• [TASK]
Each line below that includes the word "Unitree" is to be reported.

------------------------------------

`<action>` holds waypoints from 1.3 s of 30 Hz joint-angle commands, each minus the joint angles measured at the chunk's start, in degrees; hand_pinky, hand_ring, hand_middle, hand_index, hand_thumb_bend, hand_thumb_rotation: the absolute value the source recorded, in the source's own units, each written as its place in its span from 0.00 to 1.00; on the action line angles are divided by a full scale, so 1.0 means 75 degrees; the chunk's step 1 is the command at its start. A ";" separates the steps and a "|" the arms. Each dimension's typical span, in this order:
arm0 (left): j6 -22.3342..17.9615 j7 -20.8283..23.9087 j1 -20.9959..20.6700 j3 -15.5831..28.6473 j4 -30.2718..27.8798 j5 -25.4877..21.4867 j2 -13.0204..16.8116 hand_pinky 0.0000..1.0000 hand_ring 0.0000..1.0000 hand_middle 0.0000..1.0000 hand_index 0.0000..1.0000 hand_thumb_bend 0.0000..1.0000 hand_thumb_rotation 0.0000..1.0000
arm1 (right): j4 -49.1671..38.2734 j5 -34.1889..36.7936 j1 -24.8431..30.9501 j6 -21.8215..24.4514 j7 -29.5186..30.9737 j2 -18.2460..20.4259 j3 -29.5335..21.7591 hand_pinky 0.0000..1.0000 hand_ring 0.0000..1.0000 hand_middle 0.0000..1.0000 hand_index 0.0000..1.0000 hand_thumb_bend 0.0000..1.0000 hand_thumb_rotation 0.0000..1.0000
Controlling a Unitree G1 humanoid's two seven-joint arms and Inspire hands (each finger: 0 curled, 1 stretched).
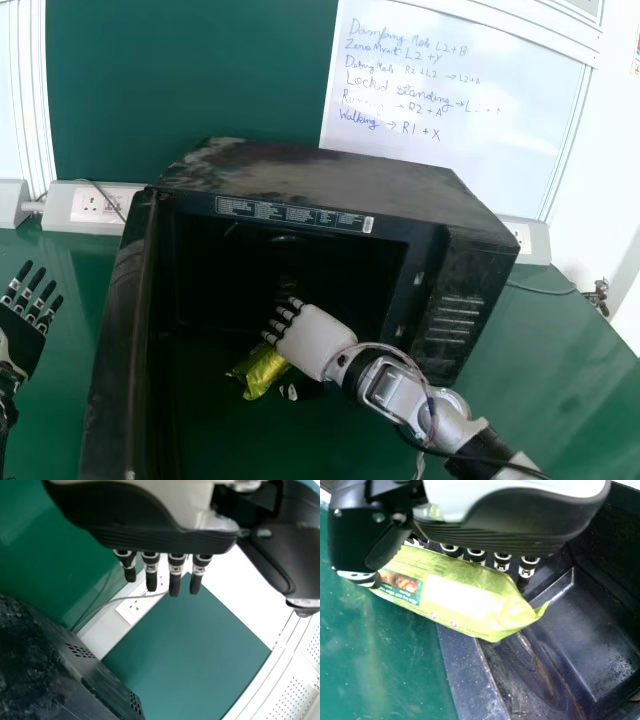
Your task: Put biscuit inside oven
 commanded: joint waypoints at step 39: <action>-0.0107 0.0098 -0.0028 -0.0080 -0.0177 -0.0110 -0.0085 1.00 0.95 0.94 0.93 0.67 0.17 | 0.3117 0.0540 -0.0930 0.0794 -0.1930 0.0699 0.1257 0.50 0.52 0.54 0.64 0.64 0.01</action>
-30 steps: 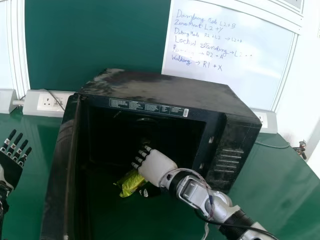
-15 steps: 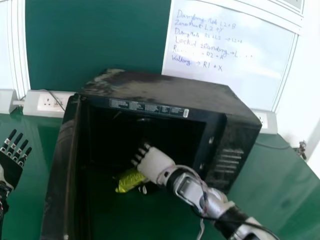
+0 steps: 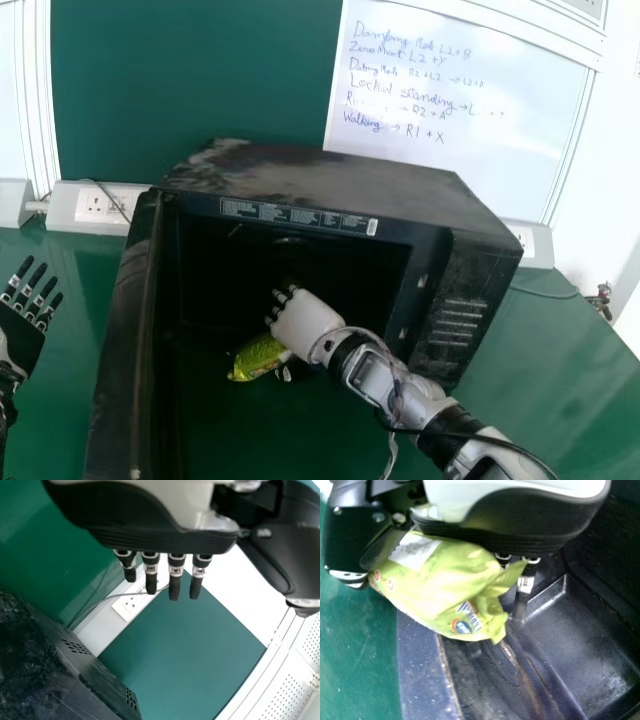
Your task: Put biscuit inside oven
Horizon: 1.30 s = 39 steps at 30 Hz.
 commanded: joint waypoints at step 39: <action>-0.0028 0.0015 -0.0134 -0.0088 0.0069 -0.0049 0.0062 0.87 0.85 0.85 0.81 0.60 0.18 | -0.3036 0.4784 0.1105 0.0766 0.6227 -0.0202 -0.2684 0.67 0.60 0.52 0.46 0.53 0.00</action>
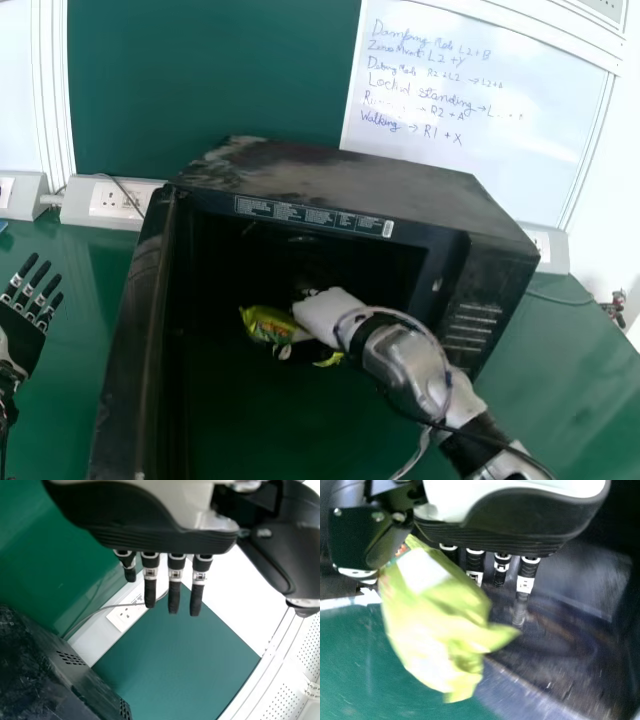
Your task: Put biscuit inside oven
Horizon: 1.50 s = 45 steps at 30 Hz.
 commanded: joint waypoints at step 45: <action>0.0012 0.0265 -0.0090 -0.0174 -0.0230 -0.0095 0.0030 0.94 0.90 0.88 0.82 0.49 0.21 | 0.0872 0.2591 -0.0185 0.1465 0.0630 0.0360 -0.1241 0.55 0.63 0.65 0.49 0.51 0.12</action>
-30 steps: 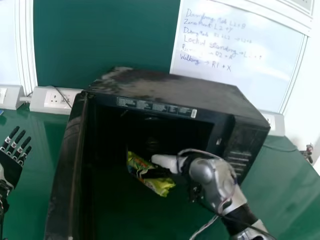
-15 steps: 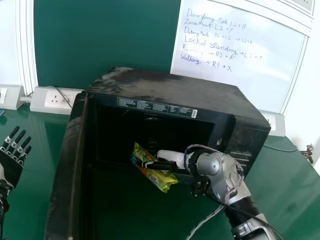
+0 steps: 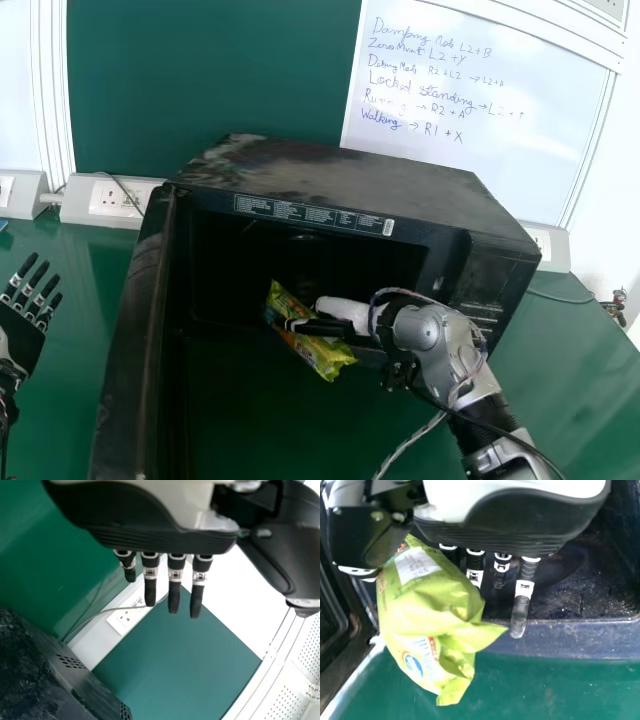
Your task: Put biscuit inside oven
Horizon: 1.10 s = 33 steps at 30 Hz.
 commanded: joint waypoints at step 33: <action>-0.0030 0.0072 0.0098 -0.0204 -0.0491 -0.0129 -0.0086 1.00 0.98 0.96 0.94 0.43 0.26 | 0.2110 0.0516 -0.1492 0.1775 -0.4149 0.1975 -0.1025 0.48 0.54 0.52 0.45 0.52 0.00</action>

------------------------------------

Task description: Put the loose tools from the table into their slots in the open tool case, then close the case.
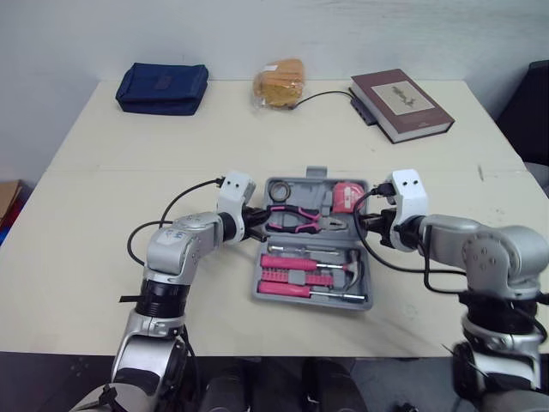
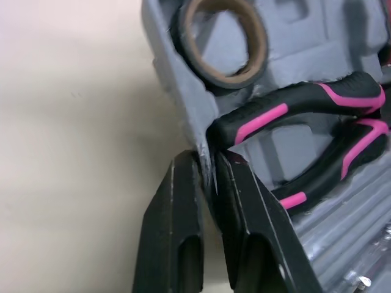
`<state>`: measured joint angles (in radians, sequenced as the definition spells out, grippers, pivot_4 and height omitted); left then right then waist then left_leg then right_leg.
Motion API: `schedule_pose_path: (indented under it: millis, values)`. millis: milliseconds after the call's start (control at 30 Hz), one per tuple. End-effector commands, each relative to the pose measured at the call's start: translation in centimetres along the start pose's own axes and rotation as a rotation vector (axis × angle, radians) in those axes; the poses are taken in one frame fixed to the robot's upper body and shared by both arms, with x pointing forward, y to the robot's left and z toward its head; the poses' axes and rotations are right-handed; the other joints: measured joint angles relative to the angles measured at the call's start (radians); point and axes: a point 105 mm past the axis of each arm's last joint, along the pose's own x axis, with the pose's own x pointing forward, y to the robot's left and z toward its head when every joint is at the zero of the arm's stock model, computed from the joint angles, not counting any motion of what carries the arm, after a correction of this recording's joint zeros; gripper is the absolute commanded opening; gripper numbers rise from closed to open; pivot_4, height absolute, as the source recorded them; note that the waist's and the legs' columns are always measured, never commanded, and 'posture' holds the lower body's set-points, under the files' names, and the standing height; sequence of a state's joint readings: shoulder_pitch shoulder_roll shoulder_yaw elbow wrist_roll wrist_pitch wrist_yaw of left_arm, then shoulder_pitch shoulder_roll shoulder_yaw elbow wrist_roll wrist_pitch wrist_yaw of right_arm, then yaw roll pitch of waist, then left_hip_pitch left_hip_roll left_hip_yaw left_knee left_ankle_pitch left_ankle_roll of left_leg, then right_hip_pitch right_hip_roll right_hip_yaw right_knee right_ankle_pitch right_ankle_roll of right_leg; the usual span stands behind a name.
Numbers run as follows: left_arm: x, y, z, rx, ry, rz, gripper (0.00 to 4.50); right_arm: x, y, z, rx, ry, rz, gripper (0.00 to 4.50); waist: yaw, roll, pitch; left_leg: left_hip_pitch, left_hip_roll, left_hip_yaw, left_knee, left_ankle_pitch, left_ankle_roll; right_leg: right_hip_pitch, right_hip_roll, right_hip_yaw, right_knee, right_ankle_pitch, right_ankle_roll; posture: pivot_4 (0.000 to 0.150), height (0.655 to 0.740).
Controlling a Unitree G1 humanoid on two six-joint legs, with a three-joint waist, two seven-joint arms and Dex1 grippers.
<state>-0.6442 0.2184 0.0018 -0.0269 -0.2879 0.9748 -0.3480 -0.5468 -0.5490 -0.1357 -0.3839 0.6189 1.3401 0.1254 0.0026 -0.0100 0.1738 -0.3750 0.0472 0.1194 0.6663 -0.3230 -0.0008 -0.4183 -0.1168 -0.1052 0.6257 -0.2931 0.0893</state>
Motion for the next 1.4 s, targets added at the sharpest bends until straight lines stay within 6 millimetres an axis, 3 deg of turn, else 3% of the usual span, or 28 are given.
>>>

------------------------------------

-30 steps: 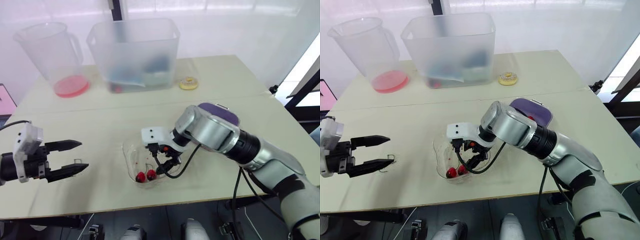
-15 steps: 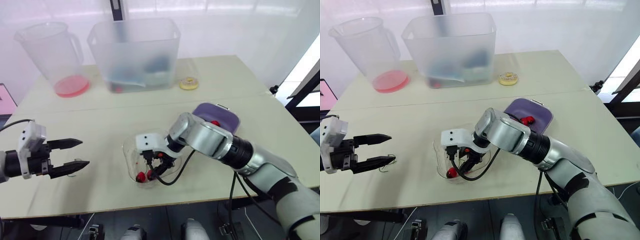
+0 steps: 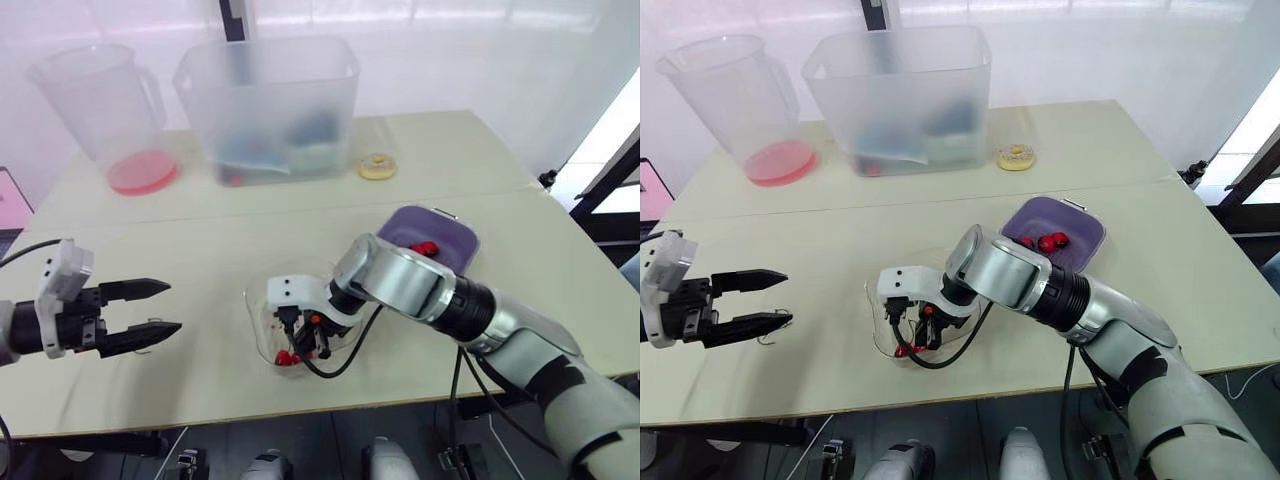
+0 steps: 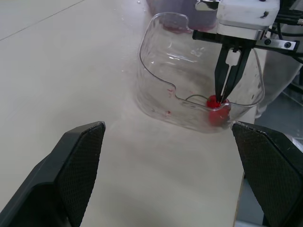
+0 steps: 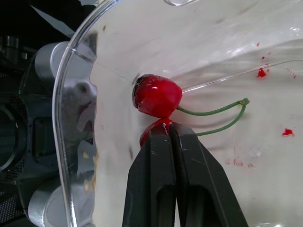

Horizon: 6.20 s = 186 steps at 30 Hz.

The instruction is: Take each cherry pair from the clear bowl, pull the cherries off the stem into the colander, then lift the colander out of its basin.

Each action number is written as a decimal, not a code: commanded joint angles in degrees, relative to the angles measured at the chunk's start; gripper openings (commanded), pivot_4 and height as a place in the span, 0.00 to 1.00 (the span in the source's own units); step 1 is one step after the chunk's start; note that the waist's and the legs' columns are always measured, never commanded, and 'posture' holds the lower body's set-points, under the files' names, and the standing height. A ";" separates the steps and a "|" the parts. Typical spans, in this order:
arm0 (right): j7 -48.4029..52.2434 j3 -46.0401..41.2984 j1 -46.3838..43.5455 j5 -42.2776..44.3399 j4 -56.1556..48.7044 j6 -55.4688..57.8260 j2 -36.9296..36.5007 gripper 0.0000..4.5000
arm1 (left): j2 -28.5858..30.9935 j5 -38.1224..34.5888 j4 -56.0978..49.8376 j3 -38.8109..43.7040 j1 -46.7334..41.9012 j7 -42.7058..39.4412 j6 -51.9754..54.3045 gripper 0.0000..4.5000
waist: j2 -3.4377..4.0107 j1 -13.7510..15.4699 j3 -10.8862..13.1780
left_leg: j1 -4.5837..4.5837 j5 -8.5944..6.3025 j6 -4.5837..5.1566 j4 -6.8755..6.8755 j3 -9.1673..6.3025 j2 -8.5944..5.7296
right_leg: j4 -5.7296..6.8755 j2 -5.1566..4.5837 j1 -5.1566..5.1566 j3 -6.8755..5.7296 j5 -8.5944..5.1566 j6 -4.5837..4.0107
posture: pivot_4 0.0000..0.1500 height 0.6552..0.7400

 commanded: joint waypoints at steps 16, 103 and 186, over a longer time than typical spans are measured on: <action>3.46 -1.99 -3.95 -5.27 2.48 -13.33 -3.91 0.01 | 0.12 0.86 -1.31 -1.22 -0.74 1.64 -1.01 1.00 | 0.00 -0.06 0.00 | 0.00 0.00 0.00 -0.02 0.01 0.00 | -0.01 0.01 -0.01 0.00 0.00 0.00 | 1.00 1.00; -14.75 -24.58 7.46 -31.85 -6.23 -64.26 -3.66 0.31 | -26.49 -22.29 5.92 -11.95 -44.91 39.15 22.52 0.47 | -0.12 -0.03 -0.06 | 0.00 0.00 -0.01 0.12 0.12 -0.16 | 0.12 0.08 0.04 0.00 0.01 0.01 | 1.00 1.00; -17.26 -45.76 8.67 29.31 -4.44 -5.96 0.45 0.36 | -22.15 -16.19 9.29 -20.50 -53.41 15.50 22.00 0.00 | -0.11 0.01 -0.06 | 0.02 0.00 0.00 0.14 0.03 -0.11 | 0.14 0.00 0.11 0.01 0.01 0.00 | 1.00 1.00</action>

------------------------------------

• [PROBLEM SOLUTION]
Controlling a Unitree G1 humanoid's two seven-joint arms and Inspire hands (each finger: 0 curled, 1 stretched).
Controlling a Unitree G1 humanoid on two six-joint legs, with a three-joint waist, two seven-joint arms and Dex1 grippers.

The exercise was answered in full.